### Excerpted data

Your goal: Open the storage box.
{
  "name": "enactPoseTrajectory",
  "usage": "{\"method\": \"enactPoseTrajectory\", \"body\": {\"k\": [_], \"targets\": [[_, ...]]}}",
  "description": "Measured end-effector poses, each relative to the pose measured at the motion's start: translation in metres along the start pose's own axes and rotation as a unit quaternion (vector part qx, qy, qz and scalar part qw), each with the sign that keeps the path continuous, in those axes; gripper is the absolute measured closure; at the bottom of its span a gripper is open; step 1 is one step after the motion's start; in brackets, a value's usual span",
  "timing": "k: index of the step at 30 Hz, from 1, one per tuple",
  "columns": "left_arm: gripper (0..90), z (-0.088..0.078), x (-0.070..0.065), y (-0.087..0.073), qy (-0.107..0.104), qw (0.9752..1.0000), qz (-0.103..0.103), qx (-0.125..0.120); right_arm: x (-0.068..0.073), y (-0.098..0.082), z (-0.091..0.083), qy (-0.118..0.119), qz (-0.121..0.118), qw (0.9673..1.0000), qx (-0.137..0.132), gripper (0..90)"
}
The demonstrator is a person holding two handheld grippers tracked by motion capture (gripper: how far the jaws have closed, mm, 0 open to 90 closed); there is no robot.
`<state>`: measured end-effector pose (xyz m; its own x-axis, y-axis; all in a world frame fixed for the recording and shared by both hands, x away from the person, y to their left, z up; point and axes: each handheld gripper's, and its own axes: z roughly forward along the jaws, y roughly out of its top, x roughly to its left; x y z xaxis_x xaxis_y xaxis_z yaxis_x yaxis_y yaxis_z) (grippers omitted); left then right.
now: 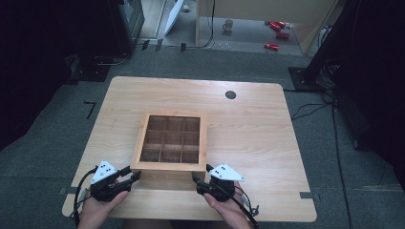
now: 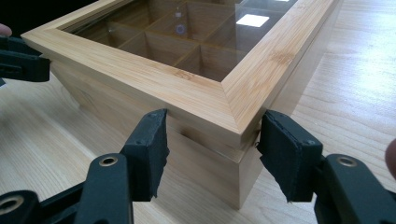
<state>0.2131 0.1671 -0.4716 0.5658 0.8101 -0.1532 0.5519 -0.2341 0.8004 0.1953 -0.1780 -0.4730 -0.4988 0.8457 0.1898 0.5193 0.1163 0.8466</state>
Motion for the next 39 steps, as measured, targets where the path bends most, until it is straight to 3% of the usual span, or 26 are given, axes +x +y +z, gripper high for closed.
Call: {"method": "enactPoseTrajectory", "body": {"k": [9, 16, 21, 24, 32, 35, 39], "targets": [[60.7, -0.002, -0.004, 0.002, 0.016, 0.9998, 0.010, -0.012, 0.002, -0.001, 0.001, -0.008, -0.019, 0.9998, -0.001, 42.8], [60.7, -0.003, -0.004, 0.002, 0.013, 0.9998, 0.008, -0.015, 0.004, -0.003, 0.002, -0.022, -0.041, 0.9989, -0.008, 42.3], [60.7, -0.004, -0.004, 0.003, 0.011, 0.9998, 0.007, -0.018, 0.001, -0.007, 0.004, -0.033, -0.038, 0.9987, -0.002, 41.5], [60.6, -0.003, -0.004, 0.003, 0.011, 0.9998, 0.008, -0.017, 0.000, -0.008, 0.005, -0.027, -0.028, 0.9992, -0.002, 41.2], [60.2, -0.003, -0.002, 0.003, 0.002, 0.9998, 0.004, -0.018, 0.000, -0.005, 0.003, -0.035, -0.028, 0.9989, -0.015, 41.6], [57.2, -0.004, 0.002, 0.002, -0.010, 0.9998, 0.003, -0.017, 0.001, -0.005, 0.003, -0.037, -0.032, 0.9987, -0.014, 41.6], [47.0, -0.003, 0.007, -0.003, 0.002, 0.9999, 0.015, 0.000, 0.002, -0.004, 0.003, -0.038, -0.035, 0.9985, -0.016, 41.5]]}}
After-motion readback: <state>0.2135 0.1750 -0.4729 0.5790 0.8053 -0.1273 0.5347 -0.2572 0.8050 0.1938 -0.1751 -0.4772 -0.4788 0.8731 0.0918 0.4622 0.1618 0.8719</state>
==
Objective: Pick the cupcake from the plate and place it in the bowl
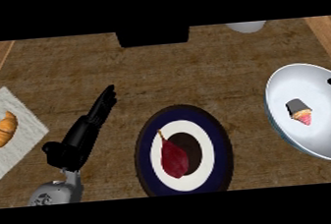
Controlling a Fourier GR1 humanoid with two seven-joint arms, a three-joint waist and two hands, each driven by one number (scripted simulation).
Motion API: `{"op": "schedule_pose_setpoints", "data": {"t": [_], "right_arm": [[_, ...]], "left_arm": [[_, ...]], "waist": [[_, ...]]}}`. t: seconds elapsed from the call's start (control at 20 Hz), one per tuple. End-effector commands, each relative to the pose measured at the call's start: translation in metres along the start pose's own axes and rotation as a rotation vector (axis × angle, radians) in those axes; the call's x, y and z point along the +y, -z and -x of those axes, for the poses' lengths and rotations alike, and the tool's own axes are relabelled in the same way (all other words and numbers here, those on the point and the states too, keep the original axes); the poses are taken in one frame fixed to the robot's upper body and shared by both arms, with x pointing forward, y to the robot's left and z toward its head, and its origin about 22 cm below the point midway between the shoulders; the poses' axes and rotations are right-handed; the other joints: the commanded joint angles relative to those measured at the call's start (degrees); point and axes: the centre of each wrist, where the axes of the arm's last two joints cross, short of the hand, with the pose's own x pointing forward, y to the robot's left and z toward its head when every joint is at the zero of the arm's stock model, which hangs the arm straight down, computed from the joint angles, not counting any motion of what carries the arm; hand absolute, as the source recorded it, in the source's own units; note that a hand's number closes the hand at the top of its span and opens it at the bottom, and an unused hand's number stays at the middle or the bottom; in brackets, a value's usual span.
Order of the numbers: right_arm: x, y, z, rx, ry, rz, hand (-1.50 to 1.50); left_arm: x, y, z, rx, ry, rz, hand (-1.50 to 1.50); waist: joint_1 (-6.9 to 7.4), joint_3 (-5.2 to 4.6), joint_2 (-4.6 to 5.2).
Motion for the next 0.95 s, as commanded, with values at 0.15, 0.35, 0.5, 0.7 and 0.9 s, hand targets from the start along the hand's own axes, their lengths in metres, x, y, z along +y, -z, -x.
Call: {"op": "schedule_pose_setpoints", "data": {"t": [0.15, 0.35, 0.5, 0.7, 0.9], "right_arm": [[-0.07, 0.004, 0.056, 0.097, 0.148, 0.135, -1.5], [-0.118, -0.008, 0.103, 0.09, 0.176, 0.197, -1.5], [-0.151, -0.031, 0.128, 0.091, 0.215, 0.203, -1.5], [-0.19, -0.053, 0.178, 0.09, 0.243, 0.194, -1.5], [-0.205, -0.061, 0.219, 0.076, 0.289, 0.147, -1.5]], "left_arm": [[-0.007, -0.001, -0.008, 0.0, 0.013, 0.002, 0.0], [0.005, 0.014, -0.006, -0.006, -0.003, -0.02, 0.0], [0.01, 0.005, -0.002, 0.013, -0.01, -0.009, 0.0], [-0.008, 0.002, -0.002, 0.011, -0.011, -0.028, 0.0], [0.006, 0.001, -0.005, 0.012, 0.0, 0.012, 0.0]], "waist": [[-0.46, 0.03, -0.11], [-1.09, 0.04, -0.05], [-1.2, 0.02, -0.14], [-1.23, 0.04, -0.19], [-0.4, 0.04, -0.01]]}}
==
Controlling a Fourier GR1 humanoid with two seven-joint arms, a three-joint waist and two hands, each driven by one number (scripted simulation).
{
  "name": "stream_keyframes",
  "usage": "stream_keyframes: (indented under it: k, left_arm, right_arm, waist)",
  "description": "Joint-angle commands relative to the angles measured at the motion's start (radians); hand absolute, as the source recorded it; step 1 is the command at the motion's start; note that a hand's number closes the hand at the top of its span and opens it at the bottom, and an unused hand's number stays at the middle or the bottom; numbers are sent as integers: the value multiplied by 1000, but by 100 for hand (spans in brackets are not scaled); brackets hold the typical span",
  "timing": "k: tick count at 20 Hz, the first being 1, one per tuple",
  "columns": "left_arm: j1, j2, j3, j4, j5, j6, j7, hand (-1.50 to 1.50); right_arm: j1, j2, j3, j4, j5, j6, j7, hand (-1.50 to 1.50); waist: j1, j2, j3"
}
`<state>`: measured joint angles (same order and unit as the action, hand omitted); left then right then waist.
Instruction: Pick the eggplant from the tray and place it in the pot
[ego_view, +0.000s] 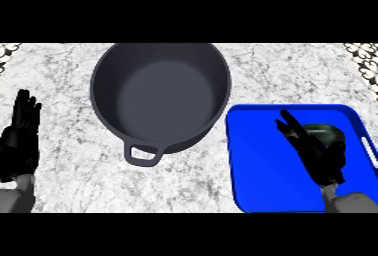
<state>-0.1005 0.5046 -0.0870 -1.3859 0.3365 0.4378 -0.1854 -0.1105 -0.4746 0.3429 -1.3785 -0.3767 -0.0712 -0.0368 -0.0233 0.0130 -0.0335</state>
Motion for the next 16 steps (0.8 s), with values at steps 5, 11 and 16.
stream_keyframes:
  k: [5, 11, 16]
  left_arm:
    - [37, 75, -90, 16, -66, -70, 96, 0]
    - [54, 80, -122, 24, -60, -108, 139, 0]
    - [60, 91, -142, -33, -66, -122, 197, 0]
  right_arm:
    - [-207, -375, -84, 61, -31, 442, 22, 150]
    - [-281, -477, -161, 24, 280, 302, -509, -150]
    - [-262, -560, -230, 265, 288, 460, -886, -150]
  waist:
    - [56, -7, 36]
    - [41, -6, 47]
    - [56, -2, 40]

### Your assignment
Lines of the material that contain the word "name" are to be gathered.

### Solution below
  "name": "enactPoseTrajectory",
  "name": "stream_keyframes",

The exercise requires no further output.